The after our return I had an appointment to meet with the oncologist and tried, mostly successfully, to put it out of my mind and not dwell too much on the decision I knew I had to make sooner rather than later. I’ll do an update on that meeting in my next post.

It was a magical week packed full of memories. It was a week of connections old and new, of friendship, laughter, good food (pizzas by the sea, Indian curries, home cooking and posh restaurant) and drink. We were taken on a mystery tour and picnic (the most amazing potato curry and puris) one day; on another we visited the Singing Sands. We didn’t get to visit all the beaches I remember from my childhood but we managed a few and we watched seals watching us and saw thousands of Barnacle geese.

If you can zoom in on this pic the grey dots are not stones but geese!
The dentist on the island has bought the house Wee-sis and I were born in. He and his wife invited us to see it. Wee-sis doesn’t remember it (she was only three when we left) but I could still recognise the layout of the house – the front hall (which seemed so much smaller than in my memory), the curved staircase, my bedroom, Dad’s office …

In the round church in Bowmore, where we were christened, we found our names on the Cradle Rolls on display.




And I found the name of my best childhood friend, born two days before me.

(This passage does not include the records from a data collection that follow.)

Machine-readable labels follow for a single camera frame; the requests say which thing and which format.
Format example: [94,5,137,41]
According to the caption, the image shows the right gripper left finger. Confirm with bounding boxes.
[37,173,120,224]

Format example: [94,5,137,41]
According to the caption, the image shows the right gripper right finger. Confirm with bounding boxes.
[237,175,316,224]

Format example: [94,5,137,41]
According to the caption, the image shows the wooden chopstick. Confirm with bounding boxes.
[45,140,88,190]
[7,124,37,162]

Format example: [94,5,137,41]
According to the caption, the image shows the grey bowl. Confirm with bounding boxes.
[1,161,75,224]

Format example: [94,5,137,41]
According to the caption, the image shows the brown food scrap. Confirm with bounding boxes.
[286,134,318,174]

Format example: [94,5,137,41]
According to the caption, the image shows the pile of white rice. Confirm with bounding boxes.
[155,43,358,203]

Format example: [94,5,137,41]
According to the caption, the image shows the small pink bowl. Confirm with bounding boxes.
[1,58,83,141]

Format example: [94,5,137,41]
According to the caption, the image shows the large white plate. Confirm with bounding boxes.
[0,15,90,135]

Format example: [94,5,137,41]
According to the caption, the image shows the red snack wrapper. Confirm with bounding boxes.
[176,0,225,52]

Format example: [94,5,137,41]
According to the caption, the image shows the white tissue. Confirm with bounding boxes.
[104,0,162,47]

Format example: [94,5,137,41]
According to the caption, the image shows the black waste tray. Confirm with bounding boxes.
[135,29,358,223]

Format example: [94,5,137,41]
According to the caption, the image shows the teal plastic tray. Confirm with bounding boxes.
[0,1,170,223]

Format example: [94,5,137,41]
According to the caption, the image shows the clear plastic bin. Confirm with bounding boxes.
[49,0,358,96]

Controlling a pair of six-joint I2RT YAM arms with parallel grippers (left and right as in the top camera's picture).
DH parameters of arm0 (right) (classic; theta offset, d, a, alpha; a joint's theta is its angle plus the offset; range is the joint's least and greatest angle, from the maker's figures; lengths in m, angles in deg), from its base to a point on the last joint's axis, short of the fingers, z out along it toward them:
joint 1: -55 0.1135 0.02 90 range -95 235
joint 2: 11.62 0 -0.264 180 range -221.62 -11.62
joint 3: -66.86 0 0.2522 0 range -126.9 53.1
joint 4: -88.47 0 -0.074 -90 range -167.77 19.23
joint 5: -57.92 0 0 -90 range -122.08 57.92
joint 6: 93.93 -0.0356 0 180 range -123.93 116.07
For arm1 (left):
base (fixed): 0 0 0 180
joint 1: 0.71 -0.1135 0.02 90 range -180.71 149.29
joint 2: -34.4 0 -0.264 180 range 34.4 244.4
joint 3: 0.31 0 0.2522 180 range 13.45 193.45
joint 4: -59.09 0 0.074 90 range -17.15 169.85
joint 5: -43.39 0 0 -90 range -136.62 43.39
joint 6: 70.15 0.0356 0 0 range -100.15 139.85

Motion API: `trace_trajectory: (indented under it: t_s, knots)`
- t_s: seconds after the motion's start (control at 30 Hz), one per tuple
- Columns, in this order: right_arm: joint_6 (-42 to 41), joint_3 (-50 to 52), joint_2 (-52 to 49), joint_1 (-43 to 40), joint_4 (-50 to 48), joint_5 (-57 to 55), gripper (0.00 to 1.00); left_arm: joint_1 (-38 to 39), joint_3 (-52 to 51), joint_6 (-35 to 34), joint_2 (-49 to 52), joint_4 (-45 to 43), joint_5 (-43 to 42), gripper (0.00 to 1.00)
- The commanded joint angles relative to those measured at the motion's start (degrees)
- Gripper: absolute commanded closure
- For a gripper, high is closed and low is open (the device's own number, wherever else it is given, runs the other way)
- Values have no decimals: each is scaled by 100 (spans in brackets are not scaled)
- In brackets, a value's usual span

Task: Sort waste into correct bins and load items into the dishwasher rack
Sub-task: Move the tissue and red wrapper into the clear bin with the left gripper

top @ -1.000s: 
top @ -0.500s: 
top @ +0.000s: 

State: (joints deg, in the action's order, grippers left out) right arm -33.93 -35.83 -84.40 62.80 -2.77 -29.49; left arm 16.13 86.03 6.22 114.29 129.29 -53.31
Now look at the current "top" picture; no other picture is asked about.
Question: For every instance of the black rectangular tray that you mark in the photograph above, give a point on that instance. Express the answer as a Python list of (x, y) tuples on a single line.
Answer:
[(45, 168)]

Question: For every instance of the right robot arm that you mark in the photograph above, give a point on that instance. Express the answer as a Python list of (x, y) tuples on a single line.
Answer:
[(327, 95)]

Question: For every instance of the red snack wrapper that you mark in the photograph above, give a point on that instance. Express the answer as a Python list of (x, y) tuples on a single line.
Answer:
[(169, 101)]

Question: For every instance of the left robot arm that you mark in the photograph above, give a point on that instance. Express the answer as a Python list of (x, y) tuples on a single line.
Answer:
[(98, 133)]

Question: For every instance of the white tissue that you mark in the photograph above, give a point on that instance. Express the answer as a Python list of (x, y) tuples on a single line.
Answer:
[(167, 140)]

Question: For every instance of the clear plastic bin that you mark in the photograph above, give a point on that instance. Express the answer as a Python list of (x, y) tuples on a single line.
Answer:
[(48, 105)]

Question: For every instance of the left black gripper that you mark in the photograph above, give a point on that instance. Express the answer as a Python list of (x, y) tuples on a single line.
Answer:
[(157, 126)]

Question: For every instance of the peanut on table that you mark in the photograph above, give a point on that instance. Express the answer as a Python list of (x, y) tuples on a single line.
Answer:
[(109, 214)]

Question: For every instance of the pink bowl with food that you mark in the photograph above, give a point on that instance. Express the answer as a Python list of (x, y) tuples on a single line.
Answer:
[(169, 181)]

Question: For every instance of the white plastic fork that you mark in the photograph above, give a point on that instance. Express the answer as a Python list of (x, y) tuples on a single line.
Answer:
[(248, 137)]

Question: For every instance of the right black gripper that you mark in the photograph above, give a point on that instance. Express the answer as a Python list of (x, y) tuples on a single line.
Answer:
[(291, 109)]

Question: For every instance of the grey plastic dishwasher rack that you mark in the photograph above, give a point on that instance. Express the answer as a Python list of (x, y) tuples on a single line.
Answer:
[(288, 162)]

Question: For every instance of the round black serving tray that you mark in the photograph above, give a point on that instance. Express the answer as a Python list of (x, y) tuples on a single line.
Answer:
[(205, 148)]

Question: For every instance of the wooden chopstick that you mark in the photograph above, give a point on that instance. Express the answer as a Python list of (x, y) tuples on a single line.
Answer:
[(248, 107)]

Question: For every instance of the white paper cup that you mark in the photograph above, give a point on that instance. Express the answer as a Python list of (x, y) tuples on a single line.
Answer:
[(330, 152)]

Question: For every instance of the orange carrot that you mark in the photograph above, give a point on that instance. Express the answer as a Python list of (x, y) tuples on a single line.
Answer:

She and I were the first babies the new doctor on the island delivered. She and her family left Islay some years after we did but she has relatives still living on the island and visits regularly. We managed to meet for the first time in sixty years. We would need days, probably months, to catch up properly on our respective histories.







It was a wonderful trip but exhausting. Towards the end I was definitely flagging and had to turn down an invitation to a girls’ night party, which I’d been looking forward. However, my energy levels had dipped too low. I also dropped out of a walk with Wee-sis and her dog because I was concerned I might not manage the return part. I cried as I made my way back to the car, hoping anyone seeing me would think it was the wind bringing tears to my eyes.
It was an emotional week with a feeling of a circle being completed and a final farewell made.